== Task goal ==
Copy out each line of the data that holds the word "robot".

== Stored dataset items ==
+ + + +
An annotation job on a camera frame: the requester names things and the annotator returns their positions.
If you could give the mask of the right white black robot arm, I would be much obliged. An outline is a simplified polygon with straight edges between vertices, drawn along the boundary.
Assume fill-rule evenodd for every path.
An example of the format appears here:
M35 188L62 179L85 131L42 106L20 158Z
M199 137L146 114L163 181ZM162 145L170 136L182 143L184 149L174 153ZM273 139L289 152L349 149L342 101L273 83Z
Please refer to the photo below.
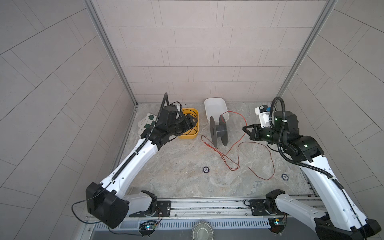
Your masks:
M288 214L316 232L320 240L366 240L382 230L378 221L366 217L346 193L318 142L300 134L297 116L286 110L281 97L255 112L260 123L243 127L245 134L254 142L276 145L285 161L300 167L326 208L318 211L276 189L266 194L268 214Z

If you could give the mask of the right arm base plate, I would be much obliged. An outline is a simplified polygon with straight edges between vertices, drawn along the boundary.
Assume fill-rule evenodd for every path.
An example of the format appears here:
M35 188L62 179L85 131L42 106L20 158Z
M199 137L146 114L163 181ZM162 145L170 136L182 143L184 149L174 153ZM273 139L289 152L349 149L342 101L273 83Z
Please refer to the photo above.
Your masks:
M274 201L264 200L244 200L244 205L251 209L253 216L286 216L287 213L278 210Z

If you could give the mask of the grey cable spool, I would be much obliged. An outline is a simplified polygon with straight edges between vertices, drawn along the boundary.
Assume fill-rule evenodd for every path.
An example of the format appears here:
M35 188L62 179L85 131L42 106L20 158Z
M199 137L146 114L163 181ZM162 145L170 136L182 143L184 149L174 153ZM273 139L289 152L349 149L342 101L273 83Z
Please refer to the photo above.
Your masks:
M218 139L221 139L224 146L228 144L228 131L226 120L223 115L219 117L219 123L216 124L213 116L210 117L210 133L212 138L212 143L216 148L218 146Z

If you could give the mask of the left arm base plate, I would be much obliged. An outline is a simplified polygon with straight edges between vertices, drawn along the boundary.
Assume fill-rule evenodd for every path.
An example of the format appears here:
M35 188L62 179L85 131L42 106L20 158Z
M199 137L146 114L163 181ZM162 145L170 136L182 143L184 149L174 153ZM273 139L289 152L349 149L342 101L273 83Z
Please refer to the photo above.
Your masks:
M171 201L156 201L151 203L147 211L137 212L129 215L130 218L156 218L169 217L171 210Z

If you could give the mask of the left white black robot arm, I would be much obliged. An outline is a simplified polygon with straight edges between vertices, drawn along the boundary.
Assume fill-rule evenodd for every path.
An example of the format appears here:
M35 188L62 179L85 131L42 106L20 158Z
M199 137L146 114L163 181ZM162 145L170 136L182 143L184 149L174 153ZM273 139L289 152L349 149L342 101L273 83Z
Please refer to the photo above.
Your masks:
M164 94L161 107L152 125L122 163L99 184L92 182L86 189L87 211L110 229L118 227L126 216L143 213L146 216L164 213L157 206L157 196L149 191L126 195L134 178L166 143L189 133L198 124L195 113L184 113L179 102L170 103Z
+ + + +
== Result ==
If you could give the mask of the right white black robot arm, I would be much obliged. An outline is a simplified polygon with straight edges between vertices, drawn along the boundary.
If you could give the mask of the left white black robot arm, I would be much obliged. An outline is a simplified polygon with straight edges between vertices, drawn along the boundary.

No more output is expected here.